_THE TASK_
Without the pictures, repeat the listing character for character.

_MATERIAL PROVIDED_
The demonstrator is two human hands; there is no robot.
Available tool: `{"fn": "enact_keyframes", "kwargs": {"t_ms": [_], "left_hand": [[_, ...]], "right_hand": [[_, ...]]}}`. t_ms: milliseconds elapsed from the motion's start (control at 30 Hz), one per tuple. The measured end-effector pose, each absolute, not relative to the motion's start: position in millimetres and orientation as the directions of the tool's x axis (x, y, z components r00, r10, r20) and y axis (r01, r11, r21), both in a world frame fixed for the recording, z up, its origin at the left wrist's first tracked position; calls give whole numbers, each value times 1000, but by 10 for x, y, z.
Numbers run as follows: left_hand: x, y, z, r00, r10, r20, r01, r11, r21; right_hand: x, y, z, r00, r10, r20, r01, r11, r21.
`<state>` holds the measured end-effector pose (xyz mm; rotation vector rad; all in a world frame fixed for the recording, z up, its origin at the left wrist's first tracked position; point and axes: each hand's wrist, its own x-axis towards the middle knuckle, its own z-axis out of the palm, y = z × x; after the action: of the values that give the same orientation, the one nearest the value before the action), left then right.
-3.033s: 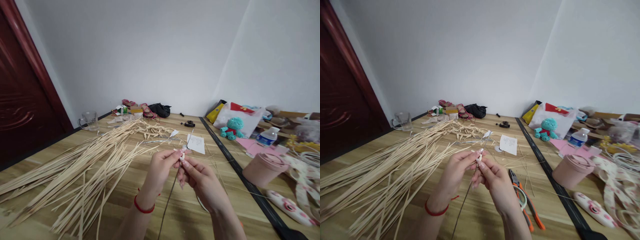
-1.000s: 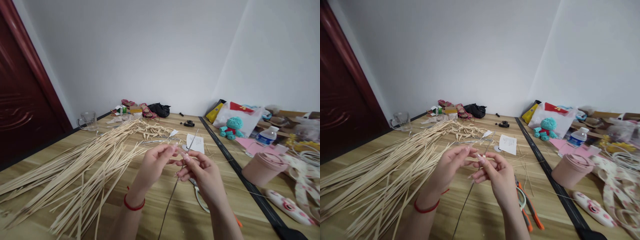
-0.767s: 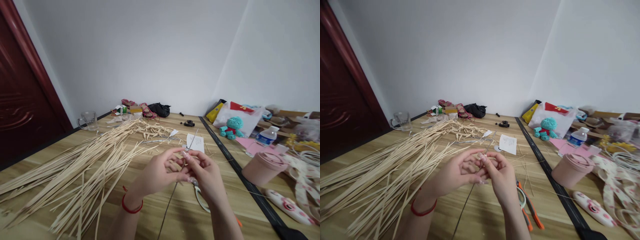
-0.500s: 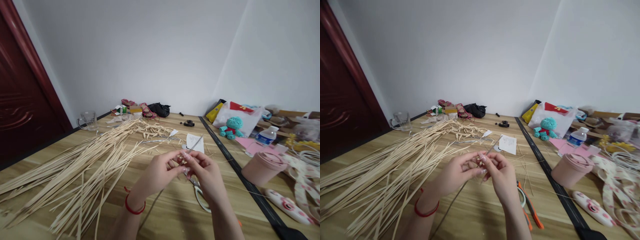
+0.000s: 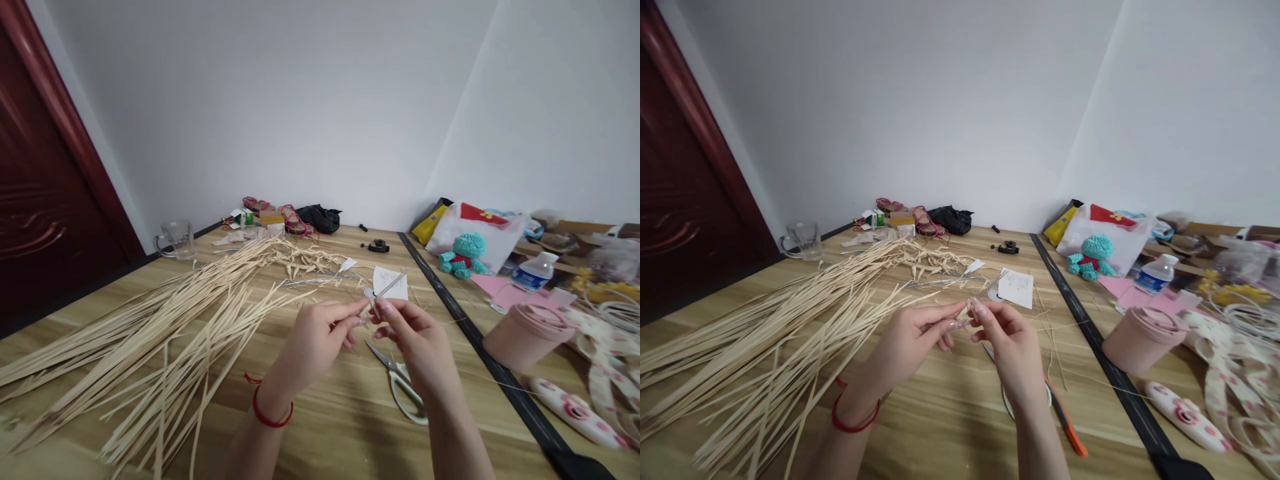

_RESULT_
The demonstrator is two human hands; there is no robot.
Available tool: `{"fn": "enact_keyframes", "kwargs": {"t_ms": [_], "left_hand": [[_, ...]], "right_hand": [[_, ...]]}}`. t_ms: milliseconds elapsed from the motion's start (control at 30 Hz), one per tuple. The measured end-effector pose, each absolute, not relative to the motion's start: position in millimetres and orientation as the directions of the tool's x axis (x, y, z components r00, r10, r20) and y axis (r01, r11, r21), both in a world frame fixed for the recording, z up, its origin at the left wrist's first tracked position; calls give whole numbers, each value times 1000, but by 10 for x, y, z.
Numbers run as follows: left_hand: x, y, z, r00, r10, r20, r01, r11, r21; right_hand: x, y, z, r00, r10, r20, r01, r11, r21.
`<state>` holds the measured end-effector pose (xyz mm; rotation vector rad; all in a world frame fixed for the recording, z up, its origin at the left wrist's first tracked position; point and axes: each hand's wrist, its own x-axis towards the middle knuckle, its own z-axis out of the palm, y = z × x; after the action: of the values that give the same orientation, the one nearest the value before the action), left then right.
-3.033s: 
-1.000s: 
-0.767s: 
-0.500s: 
+0.000s: 

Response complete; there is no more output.